The “metrics service” actor is responsible for serving client requests on the local metrics endpoint. It does not exchange message with other actors, and it asynchronously processes the stream of incoming connections.

Once accepted, each new client connection is represented as a Connection message.

Update agent

The “update agent” actor contains the core logic of Zincati agent.

This actor manages the Finite State Machine (FSM) which supervises the auto-update flow. A time-based ticker drives the state machine. Timer ticks are represented by RefreshTick messages, which are sent by the actor to itself (with a delay) at each iteration.

This actor interacts with some local subsystems (e.g. the underlying Operating System) and also with remote ones (e.g. the Cincinnati service). In general, operations which cannot be performed in a non-blocking way are delegated to other dedicated actors (e.g. rpm-ostree tasks).

Rpm-ostree client

The “rpm-ostree client” actor is responsible for shelling out to the rpm-ostree command, in order to interact with the rpm-ostree daemon.

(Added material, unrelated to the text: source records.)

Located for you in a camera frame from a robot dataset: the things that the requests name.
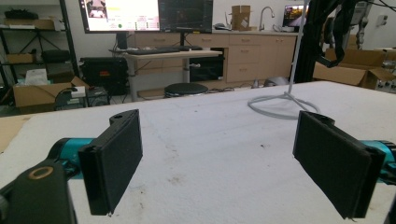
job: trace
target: paper
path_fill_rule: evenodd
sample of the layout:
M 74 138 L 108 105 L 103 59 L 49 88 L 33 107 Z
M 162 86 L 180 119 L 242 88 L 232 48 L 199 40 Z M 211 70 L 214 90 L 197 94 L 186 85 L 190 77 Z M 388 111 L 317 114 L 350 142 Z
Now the paper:
M 25 85 L 47 85 L 46 69 L 34 69 L 26 72 Z

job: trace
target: white wall
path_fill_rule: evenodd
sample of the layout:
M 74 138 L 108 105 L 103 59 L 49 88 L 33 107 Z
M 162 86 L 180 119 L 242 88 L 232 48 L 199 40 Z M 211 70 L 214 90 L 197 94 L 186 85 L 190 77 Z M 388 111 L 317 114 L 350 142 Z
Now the white wall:
M 266 30 L 271 30 L 273 24 L 280 25 L 283 20 L 283 9 L 285 5 L 303 4 L 304 1 L 287 1 L 287 0 L 214 0 L 214 17 L 213 23 L 225 23 L 225 15 L 231 13 L 231 6 L 251 5 L 250 26 L 259 26 L 261 11 L 264 7 L 271 7 L 275 12 L 275 17 L 271 18 L 269 11 L 263 14 L 263 23 Z M 81 15 L 78 8 L 78 1 L 66 1 L 67 12 L 69 14 L 70 26 L 75 43 L 77 58 L 81 57 L 106 57 L 110 56 L 109 49 L 113 48 L 115 35 L 86 35 L 84 33 Z M 381 27 L 375 27 L 378 15 L 388 15 L 388 24 Z M 369 24 L 366 27 L 364 37 L 364 48 L 390 48 L 396 47 L 396 12 L 388 8 L 373 6 Z

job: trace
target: white table
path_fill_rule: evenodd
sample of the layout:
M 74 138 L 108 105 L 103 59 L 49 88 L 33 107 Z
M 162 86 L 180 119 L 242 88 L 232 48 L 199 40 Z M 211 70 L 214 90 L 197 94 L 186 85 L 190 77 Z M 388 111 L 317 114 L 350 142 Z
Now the white table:
M 96 137 L 108 118 L 139 109 L 143 159 L 112 217 L 90 215 L 82 180 L 69 187 L 79 223 L 355 223 L 343 220 L 292 156 L 297 120 L 251 110 L 286 86 L 33 115 L 0 155 L 0 186 L 42 161 L 64 137 Z M 293 86 L 360 140 L 396 143 L 396 95 L 331 82 Z M 284 112 L 294 102 L 267 102 Z M 383 223 L 396 188 L 377 184 L 358 223 Z

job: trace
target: monitor stand
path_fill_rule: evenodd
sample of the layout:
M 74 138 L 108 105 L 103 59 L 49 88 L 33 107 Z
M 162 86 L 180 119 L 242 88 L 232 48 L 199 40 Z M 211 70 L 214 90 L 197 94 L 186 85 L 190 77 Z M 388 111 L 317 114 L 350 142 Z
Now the monitor stand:
M 180 51 L 189 51 L 189 50 L 201 50 L 202 48 L 199 46 L 188 45 L 185 46 L 184 42 L 186 41 L 186 34 L 184 32 L 180 32 L 180 45 L 178 49 Z
M 127 42 L 128 35 L 129 32 L 127 31 L 116 33 L 117 47 L 119 49 L 128 49 L 128 42 Z

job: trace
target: computer monitor
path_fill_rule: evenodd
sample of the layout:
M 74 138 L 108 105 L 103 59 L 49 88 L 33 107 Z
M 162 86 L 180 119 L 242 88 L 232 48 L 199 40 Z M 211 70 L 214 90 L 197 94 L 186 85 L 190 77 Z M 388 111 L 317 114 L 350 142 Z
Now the computer monitor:
M 78 0 L 86 34 L 117 34 L 126 49 L 130 31 L 159 31 L 157 0 Z
M 160 30 L 184 34 L 211 34 L 213 0 L 158 0 Z
M 303 18 L 303 10 L 304 6 L 302 5 L 285 6 L 282 26 L 295 27 L 294 30 L 298 31 L 298 28 L 301 25 L 301 19 Z

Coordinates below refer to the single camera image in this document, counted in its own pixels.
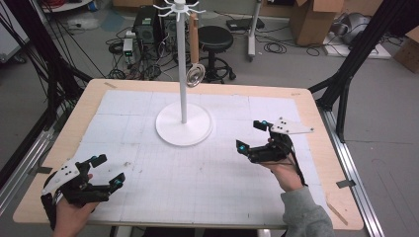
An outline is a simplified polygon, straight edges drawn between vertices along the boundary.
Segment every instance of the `white pole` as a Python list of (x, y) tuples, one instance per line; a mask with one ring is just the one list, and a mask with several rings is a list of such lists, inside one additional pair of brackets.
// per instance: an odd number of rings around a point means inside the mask
[[(177, 9), (182, 10), (185, 7), (185, 3), (182, 2), (184, 1), (175, 1)], [(186, 123), (188, 121), (188, 116), (186, 104), (185, 13), (178, 13), (178, 21), (176, 21), (176, 34), (178, 39), (178, 62), (179, 82), (181, 89), (182, 123)]]

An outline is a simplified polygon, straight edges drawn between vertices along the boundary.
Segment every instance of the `gray floor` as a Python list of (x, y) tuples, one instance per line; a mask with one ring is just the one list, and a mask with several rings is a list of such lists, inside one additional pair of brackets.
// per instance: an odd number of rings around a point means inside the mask
[[(82, 13), (84, 10), (62, 14), (60, 19)], [(86, 50), (104, 74), (112, 69), (113, 58), (105, 45), (115, 33), (131, 26), (132, 14), (116, 13), (104, 9), (94, 13), (101, 27), (76, 34), (74, 37)], [(207, 25), (225, 26), (227, 17), (213, 18), (208, 14), (203, 22)], [(280, 28), (282, 20), (264, 19), (268, 31)], [(291, 38), (290, 30), (268, 33), (282, 40)], [(78, 68), (94, 77), (101, 74), (69, 42), (72, 57)], [(266, 52), (262, 42), (256, 43), (257, 55), (253, 62), (246, 57), (246, 35), (235, 35), (231, 49), (221, 54), (230, 63), (237, 79), (227, 84), (272, 87), (308, 88), (332, 76), (344, 58), (326, 56), (319, 49), (318, 56), (310, 56), (305, 48), (287, 46), (287, 53)], [(385, 43), (384, 47), (394, 55), (398, 47)], [(157, 80), (177, 80), (177, 70), (172, 69)], [(419, 167), (418, 138), (419, 76), (408, 71), (393, 59), (368, 59), (356, 74), (349, 95), (345, 136), (354, 162), (358, 168), (369, 198), (376, 211), (385, 236), (415, 236), (419, 233)], [(0, 67), (0, 167), (3, 167), (23, 138), (43, 113), (45, 95), (32, 64), (8, 63)], [(20, 199), (30, 184), (28, 176), (11, 204), (0, 216), (0, 236), (47, 236), (45, 225), (14, 223), (12, 216)], [(110, 227), (88, 226), (81, 236), (109, 235)], [(337, 236), (368, 236), (367, 231), (336, 231)]]

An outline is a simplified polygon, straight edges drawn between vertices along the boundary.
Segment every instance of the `stool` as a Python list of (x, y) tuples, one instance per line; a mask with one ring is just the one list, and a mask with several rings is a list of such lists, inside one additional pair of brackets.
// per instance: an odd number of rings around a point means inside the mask
[[(216, 53), (225, 52), (233, 45), (233, 35), (231, 32), (222, 27), (207, 26), (198, 29), (198, 36), (200, 49), (209, 53), (208, 57), (200, 58), (200, 60), (207, 59), (209, 61), (204, 80), (208, 82), (221, 81), (221, 84), (224, 84), (223, 78), (227, 74), (230, 80), (234, 80), (236, 75), (228, 63), (221, 58), (215, 57)], [(216, 61), (220, 61), (222, 66), (215, 67)]]

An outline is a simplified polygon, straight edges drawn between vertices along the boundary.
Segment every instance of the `metal rail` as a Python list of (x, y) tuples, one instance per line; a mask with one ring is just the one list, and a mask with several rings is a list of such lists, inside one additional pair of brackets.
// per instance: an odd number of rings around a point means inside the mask
[(355, 201), (357, 202), (358, 209), (364, 219), (370, 236), (383, 237), (384, 233), (382, 232), (381, 225), (378, 222), (376, 213), (368, 198), (367, 192), (364, 189), (363, 182), (358, 174), (357, 167), (354, 164), (348, 146), (340, 141), (339, 136), (336, 133), (336, 119), (333, 112), (323, 111), (322, 109), (319, 109), (319, 111), (323, 118), (323, 122), (326, 125), (326, 129), (329, 132), (330, 139), (335, 148), (336, 154), (338, 155), (339, 162), (341, 163), (346, 179), (348, 181), (354, 181), (355, 183), (355, 185), (350, 189)]

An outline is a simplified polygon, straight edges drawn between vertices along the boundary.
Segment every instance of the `desk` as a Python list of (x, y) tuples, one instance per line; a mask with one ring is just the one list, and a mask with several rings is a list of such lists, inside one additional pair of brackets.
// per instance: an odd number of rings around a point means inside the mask
[[(105, 79), (95, 79), (91, 81), (46, 157), (43, 163), (44, 166), (52, 167), (56, 170), (64, 163), (66, 158), (74, 156), (89, 122), (95, 115), (104, 94), (108, 90), (170, 93), (178, 92), (179, 84), (173, 82), (119, 81)], [(194, 89), (190, 89), (188, 93), (293, 99), (297, 106), (301, 122), (316, 127), (315, 132), (307, 134), (306, 137), (310, 146), (311, 156), (314, 160), (320, 182), (325, 192), (327, 205), (332, 210), (330, 211), (330, 216), (334, 228), (344, 230), (358, 230), (363, 228), (364, 224), (355, 201), (352, 198), (351, 191), (348, 188), (339, 189), (336, 185), (336, 182), (344, 180), (345, 177), (317, 107), (308, 90), (201, 84)], [(14, 220), (16, 222), (48, 223), (40, 202), (42, 185), (46, 178), (47, 175), (45, 174), (36, 175), (14, 214)]]

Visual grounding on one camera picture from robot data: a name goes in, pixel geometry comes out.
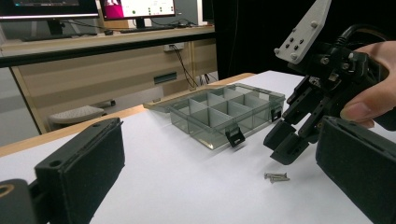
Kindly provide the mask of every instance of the computer monitor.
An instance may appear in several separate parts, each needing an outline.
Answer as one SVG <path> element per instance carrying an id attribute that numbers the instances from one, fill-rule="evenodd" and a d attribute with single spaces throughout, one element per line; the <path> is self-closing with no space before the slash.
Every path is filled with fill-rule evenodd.
<path id="1" fill-rule="evenodd" d="M 99 0 L 104 21 L 135 20 L 145 28 L 146 18 L 174 17 L 174 0 Z"/>
<path id="2" fill-rule="evenodd" d="M 60 20 L 99 18 L 95 0 L 0 0 L 0 21 L 47 21 L 61 35 Z"/>

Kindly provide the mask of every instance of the power outlet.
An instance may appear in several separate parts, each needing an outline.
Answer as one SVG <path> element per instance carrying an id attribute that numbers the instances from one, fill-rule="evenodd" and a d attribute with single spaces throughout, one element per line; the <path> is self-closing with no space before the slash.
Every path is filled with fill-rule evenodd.
<path id="1" fill-rule="evenodd" d="M 163 46 L 163 51 L 173 51 L 173 50 L 175 50 L 172 46 L 175 46 L 176 49 L 184 49 L 184 42 L 183 43 L 164 45 Z"/>

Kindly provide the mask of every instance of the white table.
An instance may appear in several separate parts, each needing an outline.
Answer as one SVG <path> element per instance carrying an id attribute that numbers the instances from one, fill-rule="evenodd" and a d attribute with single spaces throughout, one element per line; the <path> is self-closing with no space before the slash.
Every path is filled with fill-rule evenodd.
<path id="1" fill-rule="evenodd" d="M 301 79 L 269 71 L 239 82 L 289 97 Z M 317 166 L 316 145 L 288 166 L 270 158 L 262 141 L 274 124 L 237 148 L 212 151 L 160 112 L 123 121 L 126 164 L 92 223 L 371 223 Z M 34 166 L 73 136 L 0 158 L 0 180 L 32 182 Z M 266 172 L 287 173 L 290 181 L 271 184 Z"/>

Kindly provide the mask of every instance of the clear plastic organizer box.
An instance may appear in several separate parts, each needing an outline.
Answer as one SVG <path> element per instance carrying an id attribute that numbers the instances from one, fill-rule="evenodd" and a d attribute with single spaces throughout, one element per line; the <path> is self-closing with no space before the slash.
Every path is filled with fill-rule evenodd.
<path id="1" fill-rule="evenodd" d="M 285 95 L 236 83 L 167 104 L 172 124 L 210 149 L 245 140 L 245 134 L 279 119 Z"/>

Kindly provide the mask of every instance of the metal screw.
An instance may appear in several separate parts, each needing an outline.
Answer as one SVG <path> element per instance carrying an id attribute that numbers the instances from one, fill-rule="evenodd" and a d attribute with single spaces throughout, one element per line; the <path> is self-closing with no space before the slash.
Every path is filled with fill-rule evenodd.
<path id="1" fill-rule="evenodd" d="M 311 21 L 311 27 L 312 28 L 317 28 L 318 27 L 318 22 L 317 21 Z"/>
<path id="2" fill-rule="evenodd" d="M 323 64 L 328 64 L 329 61 L 330 61 L 329 58 L 321 58 L 320 59 L 320 62 L 323 63 Z"/>
<path id="3" fill-rule="evenodd" d="M 272 177 L 272 176 L 274 176 L 274 177 L 284 177 L 284 178 L 286 178 L 286 177 L 288 177 L 288 173 L 285 173 L 285 174 L 279 174 L 279 173 L 264 173 L 264 178 L 265 178 L 265 179 L 270 178 L 270 177 Z"/>
<path id="4" fill-rule="evenodd" d="M 287 178 L 287 177 L 274 177 L 274 176 L 270 177 L 271 184 L 274 184 L 275 182 L 279 182 L 279 181 L 288 181 L 288 180 L 290 180 L 290 178 Z"/>
<path id="5" fill-rule="evenodd" d="M 296 59 L 298 58 L 298 55 L 297 55 L 296 53 L 291 53 L 291 54 L 290 54 L 290 57 L 291 57 L 293 60 L 296 60 Z"/>

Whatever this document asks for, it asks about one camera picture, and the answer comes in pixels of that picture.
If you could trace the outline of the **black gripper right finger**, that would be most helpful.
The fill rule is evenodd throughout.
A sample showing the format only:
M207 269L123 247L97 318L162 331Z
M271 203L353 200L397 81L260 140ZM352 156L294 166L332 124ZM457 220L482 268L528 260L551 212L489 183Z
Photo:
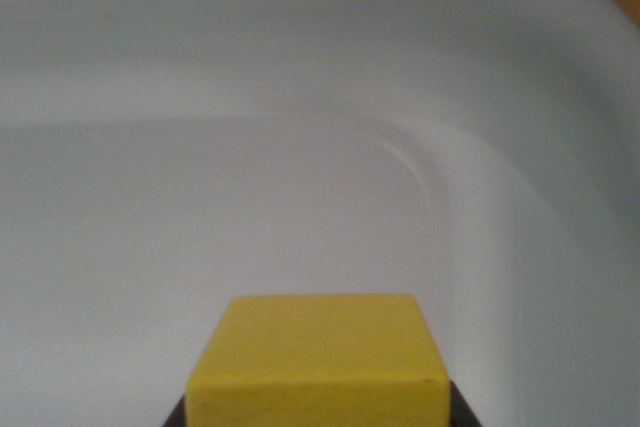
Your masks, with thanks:
M465 397L462 395L456 383L450 383L450 427L482 427L482 423L470 407Z

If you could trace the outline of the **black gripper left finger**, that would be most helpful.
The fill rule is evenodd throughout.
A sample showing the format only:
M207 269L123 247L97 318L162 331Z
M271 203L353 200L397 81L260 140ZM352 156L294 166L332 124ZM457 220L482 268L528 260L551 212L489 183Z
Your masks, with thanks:
M182 396L165 419L162 427L186 427L185 397Z

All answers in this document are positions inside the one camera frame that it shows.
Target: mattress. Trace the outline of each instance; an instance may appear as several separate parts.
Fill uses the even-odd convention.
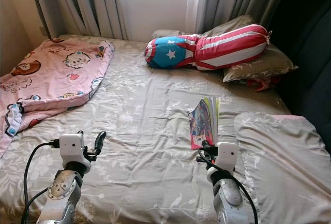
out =
[[[104,40],[61,38],[68,37]],[[288,109],[272,89],[256,93],[223,83],[221,71],[150,68],[143,59],[146,43],[107,40],[115,54],[91,100],[20,132],[0,159],[0,222],[20,221],[23,174],[35,146],[83,130],[85,145],[92,147],[105,130],[102,152],[83,178],[76,223],[217,223],[205,164],[197,163],[197,151],[191,150],[188,111],[204,96],[219,97],[219,140],[237,142],[237,114],[290,114]],[[29,197],[48,187],[61,169],[59,150],[40,148],[29,169]],[[241,156],[234,176],[245,184]],[[45,202],[45,196],[35,200],[30,220],[37,220]]]

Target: white wall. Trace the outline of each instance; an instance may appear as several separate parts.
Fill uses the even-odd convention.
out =
[[[187,0],[121,0],[130,40],[150,41],[157,29],[185,30]]]
[[[1,0],[0,76],[9,73],[24,56],[47,37],[34,0]]]

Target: dark headboard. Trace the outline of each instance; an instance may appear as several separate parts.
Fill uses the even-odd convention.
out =
[[[282,0],[269,30],[299,67],[278,92],[292,114],[315,125],[331,154],[331,0]]]

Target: pink cartoon blanket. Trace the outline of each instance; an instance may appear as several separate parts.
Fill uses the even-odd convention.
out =
[[[113,54],[107,41],[47,40],[1,77],[0,158],[17,132],[89,101]]]

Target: magazine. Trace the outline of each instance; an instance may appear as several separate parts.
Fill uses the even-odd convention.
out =
[[[202,141],[209,145],[217,143],[219,98],[207,96],[200,100],[198,106],[189,113],[191,148],[202,147]]]

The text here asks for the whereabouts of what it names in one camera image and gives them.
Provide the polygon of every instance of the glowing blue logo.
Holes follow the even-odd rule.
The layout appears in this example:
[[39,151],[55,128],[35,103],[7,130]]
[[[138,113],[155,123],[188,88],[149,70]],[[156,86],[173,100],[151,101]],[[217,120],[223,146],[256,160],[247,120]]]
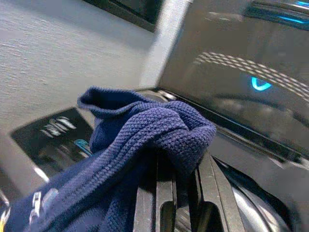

As client commands require blocking and may take a long time to complete, this entity is implemented as a synchronous actor.

This actor bridges incoming requests (messages) to rpm-ostree actions (CLI commands):

QueryLocalDeployments maps to rpm-ostree status.
FinalizeDeployment maps to rpm-ostree finalize-deployment.
StageDeployment maps to rpm-ostree deploy --lock-finalization.

Those actions are generally requested by the core “update agent” actor via the relevant message, and (processed) results are sent back to it once the task has completed.